K-Means — Simple, But Useful, Word Correlations

K-Means clusters together terms with the highest correlations based on a simple iterative spatial analysis. It then simply uses a list of these terms as the label for a group of underlying search results. “Common, Microsoft, Automatically” in the middle of this chart simply are the three most frequent keywords the 7 results have in common. Unfortunately, creating cluster labels as a collection of the most frequent joined keywords from our search results is often not sufficiently descriptive for us to understand the content of this cluster. However, the chart allows you to see the titles of each clustered result in the background, which is a great feature of the Carrot Search platform.

Algorithm used: K-Means (Carrot Search 2)

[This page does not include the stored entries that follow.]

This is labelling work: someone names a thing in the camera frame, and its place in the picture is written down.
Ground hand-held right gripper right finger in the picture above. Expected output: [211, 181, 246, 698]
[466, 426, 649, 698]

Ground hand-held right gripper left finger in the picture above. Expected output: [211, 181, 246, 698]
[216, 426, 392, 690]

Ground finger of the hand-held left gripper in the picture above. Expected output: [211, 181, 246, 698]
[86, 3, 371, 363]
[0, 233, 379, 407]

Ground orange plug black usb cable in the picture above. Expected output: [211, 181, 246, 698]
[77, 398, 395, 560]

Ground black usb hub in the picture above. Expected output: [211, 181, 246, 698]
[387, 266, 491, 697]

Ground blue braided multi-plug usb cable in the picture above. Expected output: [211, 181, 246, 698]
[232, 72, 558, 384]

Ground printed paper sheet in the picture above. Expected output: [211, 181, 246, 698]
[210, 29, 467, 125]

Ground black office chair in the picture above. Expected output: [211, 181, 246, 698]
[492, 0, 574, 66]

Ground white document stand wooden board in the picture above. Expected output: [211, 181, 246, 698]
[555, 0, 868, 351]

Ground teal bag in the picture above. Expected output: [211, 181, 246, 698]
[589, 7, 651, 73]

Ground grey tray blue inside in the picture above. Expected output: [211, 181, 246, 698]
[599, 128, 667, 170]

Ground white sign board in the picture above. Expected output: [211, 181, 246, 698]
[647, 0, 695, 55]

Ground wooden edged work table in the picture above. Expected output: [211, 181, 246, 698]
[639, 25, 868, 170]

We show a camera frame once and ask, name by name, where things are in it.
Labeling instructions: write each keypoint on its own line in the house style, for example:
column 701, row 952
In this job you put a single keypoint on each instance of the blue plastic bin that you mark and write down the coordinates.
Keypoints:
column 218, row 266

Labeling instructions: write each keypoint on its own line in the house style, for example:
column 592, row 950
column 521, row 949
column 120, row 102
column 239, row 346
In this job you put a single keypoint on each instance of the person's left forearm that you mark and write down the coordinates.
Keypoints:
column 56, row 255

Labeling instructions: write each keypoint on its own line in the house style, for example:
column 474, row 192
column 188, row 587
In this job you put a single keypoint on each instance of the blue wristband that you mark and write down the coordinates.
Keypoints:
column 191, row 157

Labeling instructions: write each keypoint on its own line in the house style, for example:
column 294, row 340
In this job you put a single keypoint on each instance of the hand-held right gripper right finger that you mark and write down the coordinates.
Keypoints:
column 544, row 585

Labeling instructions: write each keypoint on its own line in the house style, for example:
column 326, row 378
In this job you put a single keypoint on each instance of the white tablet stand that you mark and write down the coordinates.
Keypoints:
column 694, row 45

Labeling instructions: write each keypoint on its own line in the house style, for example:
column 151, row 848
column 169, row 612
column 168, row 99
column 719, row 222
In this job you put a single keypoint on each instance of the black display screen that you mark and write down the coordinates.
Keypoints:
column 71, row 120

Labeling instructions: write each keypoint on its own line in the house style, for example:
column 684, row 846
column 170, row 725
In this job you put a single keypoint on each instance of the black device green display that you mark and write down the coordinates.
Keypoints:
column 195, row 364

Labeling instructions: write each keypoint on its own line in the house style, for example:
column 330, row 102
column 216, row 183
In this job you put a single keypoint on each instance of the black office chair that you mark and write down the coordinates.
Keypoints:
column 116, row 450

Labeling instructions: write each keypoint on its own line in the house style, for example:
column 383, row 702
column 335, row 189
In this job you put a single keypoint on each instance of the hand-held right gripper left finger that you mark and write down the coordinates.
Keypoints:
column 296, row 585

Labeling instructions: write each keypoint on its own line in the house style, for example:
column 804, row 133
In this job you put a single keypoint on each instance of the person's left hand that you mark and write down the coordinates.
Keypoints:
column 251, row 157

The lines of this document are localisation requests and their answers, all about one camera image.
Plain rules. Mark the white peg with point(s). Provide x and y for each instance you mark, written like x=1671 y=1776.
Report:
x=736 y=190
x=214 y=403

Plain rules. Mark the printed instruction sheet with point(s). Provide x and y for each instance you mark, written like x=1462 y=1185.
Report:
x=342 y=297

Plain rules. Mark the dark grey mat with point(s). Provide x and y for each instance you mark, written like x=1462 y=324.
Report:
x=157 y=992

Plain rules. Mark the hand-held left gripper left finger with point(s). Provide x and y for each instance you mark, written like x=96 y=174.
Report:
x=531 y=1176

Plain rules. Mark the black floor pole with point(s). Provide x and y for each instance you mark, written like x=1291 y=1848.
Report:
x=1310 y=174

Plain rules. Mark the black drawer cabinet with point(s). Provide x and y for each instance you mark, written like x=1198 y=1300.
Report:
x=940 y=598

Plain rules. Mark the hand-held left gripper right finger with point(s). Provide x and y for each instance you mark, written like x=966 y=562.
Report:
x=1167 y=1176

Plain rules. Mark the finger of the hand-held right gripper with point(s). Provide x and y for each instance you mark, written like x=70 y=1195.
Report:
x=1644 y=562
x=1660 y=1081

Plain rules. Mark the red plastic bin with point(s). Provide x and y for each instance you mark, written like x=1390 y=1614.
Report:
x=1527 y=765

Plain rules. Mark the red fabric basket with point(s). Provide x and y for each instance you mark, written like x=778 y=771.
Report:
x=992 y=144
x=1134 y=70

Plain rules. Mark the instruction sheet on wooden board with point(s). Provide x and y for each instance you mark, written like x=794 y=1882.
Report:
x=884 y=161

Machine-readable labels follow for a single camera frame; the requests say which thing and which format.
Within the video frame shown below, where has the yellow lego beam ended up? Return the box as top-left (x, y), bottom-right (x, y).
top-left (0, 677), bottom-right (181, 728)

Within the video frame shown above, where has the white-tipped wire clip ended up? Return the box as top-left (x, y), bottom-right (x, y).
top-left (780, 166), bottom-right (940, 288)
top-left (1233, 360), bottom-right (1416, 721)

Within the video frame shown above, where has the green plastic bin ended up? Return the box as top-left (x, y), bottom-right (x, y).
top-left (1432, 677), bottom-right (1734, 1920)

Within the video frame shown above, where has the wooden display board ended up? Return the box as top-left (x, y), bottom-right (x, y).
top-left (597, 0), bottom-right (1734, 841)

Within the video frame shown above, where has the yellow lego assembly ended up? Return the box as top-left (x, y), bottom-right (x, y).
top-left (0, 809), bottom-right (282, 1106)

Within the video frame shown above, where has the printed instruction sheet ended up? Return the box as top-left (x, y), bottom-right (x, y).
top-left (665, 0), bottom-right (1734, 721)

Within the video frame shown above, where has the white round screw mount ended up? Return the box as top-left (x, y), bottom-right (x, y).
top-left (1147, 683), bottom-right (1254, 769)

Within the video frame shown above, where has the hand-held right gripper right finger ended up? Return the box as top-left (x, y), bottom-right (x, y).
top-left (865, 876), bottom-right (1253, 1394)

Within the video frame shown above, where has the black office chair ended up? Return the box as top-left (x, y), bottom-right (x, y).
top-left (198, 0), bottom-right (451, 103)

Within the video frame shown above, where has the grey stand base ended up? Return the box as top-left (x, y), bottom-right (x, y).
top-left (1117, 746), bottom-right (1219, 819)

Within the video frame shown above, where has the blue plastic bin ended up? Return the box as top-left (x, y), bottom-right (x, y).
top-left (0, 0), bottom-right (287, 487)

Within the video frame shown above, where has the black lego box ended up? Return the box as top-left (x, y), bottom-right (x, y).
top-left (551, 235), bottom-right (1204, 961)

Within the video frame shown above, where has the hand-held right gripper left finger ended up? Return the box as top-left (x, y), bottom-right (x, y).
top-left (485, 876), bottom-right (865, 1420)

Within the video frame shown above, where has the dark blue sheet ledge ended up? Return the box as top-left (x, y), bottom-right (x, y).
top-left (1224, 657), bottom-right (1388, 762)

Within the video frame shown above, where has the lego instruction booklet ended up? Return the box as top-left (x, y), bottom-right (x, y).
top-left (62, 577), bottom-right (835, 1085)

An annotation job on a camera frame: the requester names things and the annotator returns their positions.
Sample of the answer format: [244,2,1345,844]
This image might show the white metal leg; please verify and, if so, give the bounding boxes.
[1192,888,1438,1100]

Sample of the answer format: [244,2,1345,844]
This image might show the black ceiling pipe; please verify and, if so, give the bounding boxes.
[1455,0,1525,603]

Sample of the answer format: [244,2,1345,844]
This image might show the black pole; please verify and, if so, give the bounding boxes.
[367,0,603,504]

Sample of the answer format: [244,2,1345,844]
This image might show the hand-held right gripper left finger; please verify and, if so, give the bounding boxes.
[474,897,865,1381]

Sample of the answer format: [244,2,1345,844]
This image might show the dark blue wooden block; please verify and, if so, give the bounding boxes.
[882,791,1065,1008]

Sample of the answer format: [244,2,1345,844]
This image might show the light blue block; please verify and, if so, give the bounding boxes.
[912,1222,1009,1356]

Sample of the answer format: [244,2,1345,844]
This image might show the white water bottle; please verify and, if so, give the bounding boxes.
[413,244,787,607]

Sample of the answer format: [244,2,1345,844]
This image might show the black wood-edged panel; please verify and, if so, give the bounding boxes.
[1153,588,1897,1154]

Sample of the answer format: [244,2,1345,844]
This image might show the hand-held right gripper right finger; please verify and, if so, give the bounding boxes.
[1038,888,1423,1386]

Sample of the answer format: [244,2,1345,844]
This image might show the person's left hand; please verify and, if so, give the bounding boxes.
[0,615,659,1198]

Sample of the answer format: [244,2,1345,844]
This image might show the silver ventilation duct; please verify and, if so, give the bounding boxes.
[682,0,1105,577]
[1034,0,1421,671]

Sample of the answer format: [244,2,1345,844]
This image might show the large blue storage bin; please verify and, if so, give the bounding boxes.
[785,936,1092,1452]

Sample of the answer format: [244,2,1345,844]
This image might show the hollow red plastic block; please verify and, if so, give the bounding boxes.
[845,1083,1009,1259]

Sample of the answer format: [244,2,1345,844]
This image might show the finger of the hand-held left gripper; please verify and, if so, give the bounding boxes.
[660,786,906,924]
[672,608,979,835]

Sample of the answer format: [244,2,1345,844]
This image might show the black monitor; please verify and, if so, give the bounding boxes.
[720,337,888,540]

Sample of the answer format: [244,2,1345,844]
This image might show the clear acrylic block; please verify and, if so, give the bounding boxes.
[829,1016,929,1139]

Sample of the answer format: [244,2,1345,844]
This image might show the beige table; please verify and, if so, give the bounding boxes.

Upside: Simple and transparent Approach

Downside: Cluster descriptions are non-descriptive

STC — Quick Clustering Sometimes Lacks Balance

Suffix Tree Clustering (STC) decomposes a text into a tree hierarchy of strings and multiple levels of substrings. STC compares each tree branch between documents, in our case Google search results, and clusters together the results with the highest number of matches. Note that this process happens without regard for the actual words contained in each text and therefore it is difficult for humans to intuitively understand the clustering results. However, comparing these tree branches (patterns) between texts brings the much needed semantic context that lacks in the K-Means algorithm and it allows to label each cluster based on the highest common hierarchy level of the document trees.

Algorithm used: STC (Carrot Search 2)

On the downside, STC often creates one large “catch” all cluster where it puts all the documents that satisfy its pattern matching requirements. This shows that an approach of simply correlating substrings without consideration for actual words and their relationships is often unable to detect relevant similarities in a large part of the sample (our search results).

source: Ilic, Spalewic, Veinovic, 2004: https://erk.fe.uni-lj.si/2014/ilic(suffix_tree)p.pdf

Upside: Adds context to clustering; Shorter and often more meaningful labels than K-Means

Downside: Often large clusters

Lingo — At Times, It Feels Like “True” AI

Term Document Matrix (source: pending)

The Lingo algorithm addresses the downsides of both, STC and K-Means and is able to create a high diversity of clusters with often sufficiently descriptive labels. Lingo is based on a term-document matrix allowing the algorithm to identify patterns that stretch across an entire document. Clusters are then created based on how many of these patterns match between each document and how complex these matching patterns are.

Algorithm: Lingo (Carrot Search 2)

Upside: Often descriptive labels and granular clusters

Downside: Only recommended for small text collections, such as Google searches.

Conclusion: 3 Different Views on the Same Topic

Applying these three algorithms to cluster the same 100 web search results demonstrates how algorithms make us see the world through their own lens. K-Means is the most transparent algorithm of the three, but delivered poor labelling and a number of irrelevant clusters. STC delivered nicely descriptive labels for each cluster, but clumped together about 20% of results in one large and meaningless cluster that was exactly named after our search terms (“Infrastructure as Code”). Then came Lingo. Lingo was able to find even smaller clusters that grouped together results in a manner that is typically intuitively understandable by humans. Lingo’s labelling is definitely better for our use case compared to STC, but still far from perfect.

In a nutshell, all three algorithms have their use cases, but it is up to the user to investigate and understand how the results were created.